A las nueve de la noche llamaron a la puerta. Svetlana Kolomíets se echó un último vistazo en el espejo, recogió la bolsa con los bártulos de la piscina, se atusó los cabellos y bajó a la calle, donde un coche estaba esperándola. El viaje fue corto. Aun así tuvo la impresión de que el conductor se entretenía dando rodeos en vez de seguir el camino recto, aunque ya había anochecido y Sveta no estaba muy segura de por dónde iban. El coche pasó debajo de una portalada de hierro forjado, enfiló por una arboleda y se detuvo delante de un porche, al lado de otros dos coches aparcados. Svetlana alargó la mano para abrir la portezuela pero el conductor, sin volver la cabeza, masculló:

—Espera.

No había pasado ni medio minuto cuando en el porche apareció una pareja: un hombre y una joven. El hombre subió en un BMW color bronce y puso el motor en marcha. La joven, sosteniendo las solapas de su impermeable largo y brillante como si tuviera frío, se acercó a la otra puerta y se sentó al lado del hombre. El coche arrancó.

—Vamos allá —ordenó el conductor.

Svetlana se cambió y al salir del vestuario se acercó al «caballuno», quien la estaba esperando al borde de la piscina con una cámara de vídeo en las manos. No vio a nadie más en la sala y, por algún motivo, esto la tranquilizó. Había maliciado que so pretexto de trabajar en la empresa, al «casting» acudirían sujetos de toda ralea, amigos de mirar a tías macizas (y no siempre gratis, tal vez), a las que aquí podrían ver incluso en pelota viva. El hecho de que el hombre de la cámara estuviera solo le inspiró más confianza que la más persuasiva de las promesas.

—¿Qué tengo que hacer?

—Nada en particular. Juegue, dése un chapuzón, nade un poco. Procure ser atractiva. Enséñele al cliente lo mejor que tiene. Mientras, yo iré filmándola. ¡Adelante! —añadió dándole un leve empujoncito.
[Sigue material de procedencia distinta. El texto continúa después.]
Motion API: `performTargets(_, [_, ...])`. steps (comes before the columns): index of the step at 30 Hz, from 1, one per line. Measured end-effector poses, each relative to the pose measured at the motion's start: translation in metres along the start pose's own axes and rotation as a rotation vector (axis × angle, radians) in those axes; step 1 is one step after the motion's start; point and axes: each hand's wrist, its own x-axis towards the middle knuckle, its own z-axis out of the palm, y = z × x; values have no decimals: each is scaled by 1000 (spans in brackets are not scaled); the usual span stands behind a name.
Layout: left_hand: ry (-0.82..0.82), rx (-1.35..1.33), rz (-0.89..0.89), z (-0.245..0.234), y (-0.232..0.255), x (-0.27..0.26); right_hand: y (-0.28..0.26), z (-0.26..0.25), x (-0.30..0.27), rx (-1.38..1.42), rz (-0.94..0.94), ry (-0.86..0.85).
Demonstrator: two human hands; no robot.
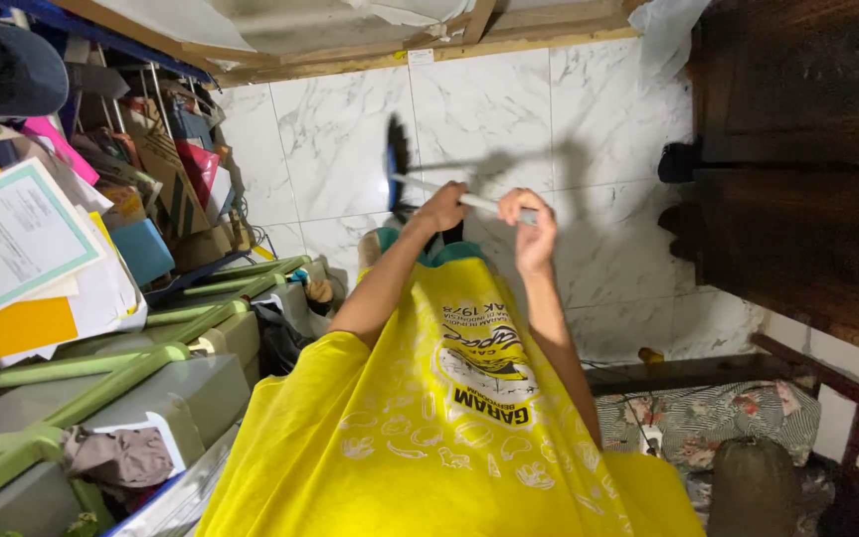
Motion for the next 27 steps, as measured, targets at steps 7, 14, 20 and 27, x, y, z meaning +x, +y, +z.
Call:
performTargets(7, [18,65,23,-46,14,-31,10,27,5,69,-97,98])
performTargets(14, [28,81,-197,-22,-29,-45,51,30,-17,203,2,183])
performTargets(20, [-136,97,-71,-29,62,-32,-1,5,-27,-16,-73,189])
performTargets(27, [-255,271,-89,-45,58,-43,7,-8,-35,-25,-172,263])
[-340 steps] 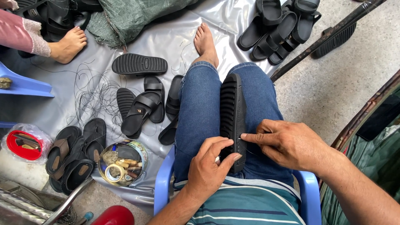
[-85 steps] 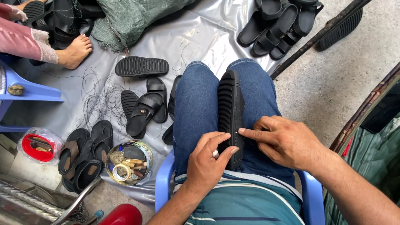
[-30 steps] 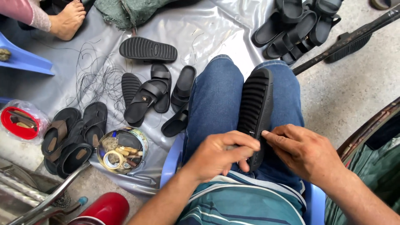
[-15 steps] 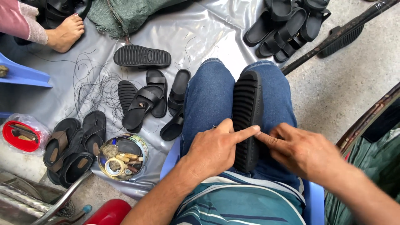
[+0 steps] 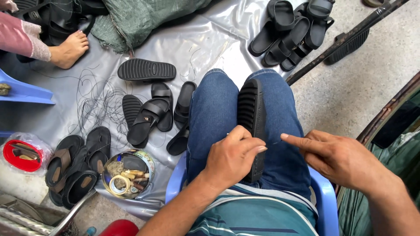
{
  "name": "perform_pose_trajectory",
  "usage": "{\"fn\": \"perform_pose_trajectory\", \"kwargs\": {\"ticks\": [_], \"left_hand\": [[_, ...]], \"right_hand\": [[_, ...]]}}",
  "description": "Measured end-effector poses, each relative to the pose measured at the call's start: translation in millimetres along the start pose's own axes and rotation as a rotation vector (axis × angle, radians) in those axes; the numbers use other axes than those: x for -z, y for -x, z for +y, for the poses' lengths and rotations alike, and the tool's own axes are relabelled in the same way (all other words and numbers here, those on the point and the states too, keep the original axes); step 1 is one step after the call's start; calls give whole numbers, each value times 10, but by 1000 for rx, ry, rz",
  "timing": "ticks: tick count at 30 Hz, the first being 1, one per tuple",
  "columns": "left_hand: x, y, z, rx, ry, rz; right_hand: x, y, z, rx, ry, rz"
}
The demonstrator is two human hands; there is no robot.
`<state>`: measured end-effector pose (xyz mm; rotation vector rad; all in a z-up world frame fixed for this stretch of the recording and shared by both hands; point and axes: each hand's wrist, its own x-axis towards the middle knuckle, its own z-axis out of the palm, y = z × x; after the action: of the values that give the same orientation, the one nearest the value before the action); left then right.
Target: Hand-stitching the sole of a black sandal using a needle and thread in a shoe repair setting.
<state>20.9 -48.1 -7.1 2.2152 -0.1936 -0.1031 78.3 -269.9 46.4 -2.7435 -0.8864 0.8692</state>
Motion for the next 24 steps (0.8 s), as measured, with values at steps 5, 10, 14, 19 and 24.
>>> {"fn": "perform_pose_trajectory", "kwargs": {"ticks": [5, 10, 14, 19, 24], "left_hand": [[159, -19, 95, 114, 586, -24], [250, 63, 77, 159, 451, -3], [189, 271, 100, -101, 76, -90], [122, 322, 41, -17, 114, -137], [283, 320, 72, -5, 112, -147]], "right_hand": [[-192, -162, -222, 8, -519, 180], [-270, -257, -235, 92, -581, 351], [-435, -199, -280, -2, -63, 379], [-440, -135, -116, -189, -791, 123], [-243, -12, 503, -177, -1648, 515]]}}
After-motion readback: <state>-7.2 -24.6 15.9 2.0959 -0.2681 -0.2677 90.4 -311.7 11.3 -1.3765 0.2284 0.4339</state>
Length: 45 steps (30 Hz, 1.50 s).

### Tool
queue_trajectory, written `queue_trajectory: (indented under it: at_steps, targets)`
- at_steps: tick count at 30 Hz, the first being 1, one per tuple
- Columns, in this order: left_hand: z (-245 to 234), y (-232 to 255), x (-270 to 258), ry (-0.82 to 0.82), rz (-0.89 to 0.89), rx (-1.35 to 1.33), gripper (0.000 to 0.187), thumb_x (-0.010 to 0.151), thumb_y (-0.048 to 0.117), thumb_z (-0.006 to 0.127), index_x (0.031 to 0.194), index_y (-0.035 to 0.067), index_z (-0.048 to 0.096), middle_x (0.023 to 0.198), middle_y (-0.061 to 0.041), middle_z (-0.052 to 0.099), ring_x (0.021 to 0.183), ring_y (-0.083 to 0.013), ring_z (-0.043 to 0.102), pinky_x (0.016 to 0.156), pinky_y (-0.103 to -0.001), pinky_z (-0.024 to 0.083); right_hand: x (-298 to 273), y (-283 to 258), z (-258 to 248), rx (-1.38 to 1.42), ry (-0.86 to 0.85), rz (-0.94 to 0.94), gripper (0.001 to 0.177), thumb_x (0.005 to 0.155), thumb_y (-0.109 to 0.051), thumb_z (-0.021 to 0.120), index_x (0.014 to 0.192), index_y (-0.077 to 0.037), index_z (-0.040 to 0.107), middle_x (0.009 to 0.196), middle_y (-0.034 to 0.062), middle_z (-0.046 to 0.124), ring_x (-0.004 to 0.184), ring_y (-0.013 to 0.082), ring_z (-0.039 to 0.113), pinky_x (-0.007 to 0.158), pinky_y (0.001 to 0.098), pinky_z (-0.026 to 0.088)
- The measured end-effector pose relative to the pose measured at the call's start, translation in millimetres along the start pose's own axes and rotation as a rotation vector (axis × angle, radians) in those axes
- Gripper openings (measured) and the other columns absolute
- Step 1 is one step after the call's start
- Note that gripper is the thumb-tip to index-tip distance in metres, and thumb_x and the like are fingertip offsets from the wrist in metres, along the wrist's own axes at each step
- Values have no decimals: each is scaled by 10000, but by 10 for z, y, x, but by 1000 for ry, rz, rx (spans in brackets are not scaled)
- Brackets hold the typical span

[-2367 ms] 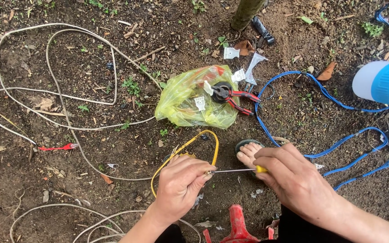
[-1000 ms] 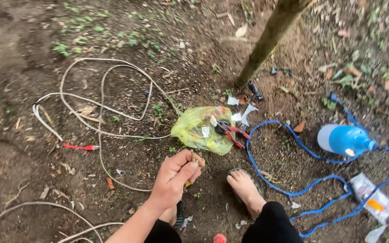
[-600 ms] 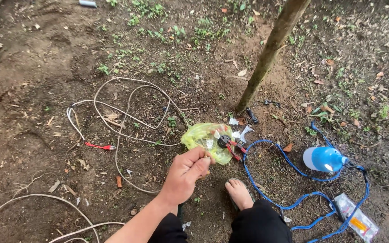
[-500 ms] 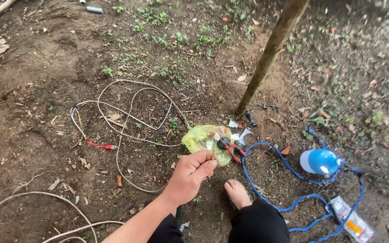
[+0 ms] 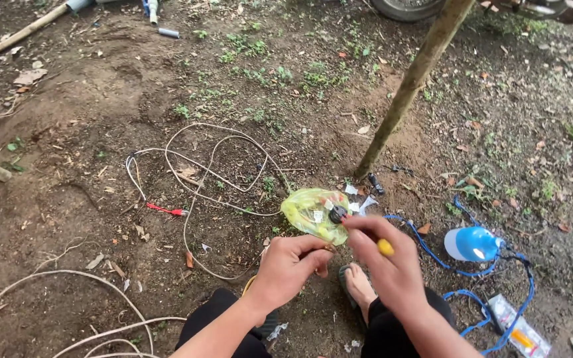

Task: The person sits on the ground and uses a screwdriver to manipulate a yellow wire and a small white electrical component. They adjust the wire and then work on the component, tightening or loosening parts with the tool.

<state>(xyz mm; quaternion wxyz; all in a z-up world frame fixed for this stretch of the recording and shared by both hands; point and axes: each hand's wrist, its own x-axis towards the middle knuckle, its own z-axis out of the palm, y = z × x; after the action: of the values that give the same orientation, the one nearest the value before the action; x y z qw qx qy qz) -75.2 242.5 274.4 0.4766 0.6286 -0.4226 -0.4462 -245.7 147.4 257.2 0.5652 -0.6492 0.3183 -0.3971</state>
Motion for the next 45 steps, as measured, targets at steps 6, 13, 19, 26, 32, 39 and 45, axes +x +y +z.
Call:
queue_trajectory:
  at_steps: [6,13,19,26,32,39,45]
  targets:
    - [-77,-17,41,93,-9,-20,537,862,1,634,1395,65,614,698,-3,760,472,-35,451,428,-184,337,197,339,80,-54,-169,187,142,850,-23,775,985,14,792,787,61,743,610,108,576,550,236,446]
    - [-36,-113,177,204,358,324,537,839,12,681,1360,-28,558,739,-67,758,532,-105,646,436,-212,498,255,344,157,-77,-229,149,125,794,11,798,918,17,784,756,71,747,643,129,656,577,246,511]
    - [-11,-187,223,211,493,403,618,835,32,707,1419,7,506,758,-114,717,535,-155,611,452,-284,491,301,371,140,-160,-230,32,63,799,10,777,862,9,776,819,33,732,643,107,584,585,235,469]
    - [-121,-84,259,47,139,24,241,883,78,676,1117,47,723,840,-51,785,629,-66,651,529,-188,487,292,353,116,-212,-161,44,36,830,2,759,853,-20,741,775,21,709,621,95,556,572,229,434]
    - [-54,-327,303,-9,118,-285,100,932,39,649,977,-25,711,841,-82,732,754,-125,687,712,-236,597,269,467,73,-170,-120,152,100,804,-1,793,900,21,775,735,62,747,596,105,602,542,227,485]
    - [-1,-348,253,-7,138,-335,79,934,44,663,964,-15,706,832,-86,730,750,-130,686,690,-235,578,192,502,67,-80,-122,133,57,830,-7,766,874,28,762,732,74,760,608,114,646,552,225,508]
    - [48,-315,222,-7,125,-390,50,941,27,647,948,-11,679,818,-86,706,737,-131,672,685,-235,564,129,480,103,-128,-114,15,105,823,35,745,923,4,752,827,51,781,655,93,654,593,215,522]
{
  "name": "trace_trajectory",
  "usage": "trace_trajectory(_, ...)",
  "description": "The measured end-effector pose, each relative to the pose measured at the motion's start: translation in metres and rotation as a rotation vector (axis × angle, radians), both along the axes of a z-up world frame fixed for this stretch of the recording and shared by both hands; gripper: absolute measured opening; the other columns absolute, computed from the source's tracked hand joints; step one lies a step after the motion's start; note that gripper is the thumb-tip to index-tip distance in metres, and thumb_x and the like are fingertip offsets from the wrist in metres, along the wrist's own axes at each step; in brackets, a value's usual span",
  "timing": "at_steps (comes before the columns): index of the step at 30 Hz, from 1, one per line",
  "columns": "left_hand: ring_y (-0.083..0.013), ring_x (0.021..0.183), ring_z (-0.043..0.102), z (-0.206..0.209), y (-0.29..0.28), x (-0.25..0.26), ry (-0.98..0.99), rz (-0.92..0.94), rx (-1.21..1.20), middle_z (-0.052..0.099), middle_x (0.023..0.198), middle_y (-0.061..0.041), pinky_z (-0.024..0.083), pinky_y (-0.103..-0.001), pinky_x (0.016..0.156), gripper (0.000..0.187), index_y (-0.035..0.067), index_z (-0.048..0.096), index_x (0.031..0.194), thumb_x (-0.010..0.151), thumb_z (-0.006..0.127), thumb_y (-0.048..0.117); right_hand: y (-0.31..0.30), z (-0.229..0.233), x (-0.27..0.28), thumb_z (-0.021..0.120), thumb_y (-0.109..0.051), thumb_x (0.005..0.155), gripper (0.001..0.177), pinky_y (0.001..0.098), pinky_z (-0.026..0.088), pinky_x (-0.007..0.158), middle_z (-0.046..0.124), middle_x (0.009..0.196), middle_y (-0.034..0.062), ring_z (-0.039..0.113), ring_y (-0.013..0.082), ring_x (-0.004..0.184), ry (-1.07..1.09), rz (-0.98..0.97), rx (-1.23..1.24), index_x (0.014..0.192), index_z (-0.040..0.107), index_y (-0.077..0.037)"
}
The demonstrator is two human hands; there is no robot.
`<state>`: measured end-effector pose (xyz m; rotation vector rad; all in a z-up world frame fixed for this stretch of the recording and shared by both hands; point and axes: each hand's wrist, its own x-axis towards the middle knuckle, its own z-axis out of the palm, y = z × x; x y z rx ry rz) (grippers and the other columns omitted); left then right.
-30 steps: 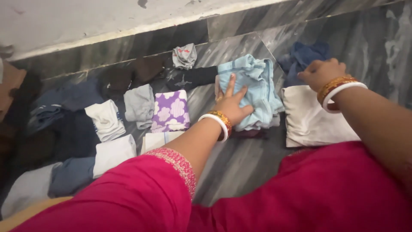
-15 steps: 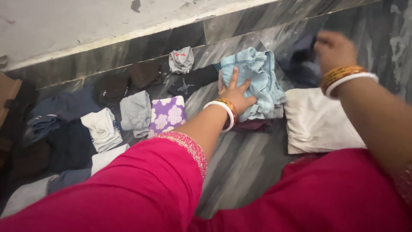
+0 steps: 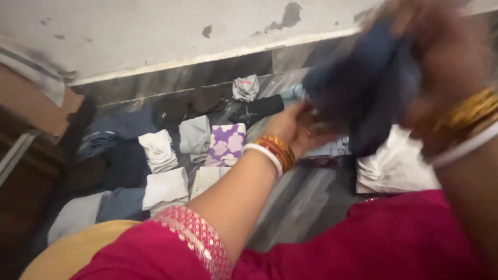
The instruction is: Folding various pieces of laundry including underwear and t-shirts and arranging them on the floor.
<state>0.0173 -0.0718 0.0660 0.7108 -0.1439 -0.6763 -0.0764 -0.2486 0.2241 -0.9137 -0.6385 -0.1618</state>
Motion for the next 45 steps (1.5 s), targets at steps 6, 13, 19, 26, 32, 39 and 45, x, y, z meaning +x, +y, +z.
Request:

Al principio se sintió incómoda, no sabía qué hacer con los brazos y las piernas, no se le ocurría ninguna manera de «enseñar lo que tenía». Luego pensó en la casa que sería para ella sola y con servidumbre e intentó imaginar que estaba nadando en una piscina propia y sólo porque le apetecía. Sus movimientos se volvieron más suaves, más elegantes, incluso buceó un poco, consciente del efecto que produce una larga cabellera castaña deslizándose bajo el agua azul.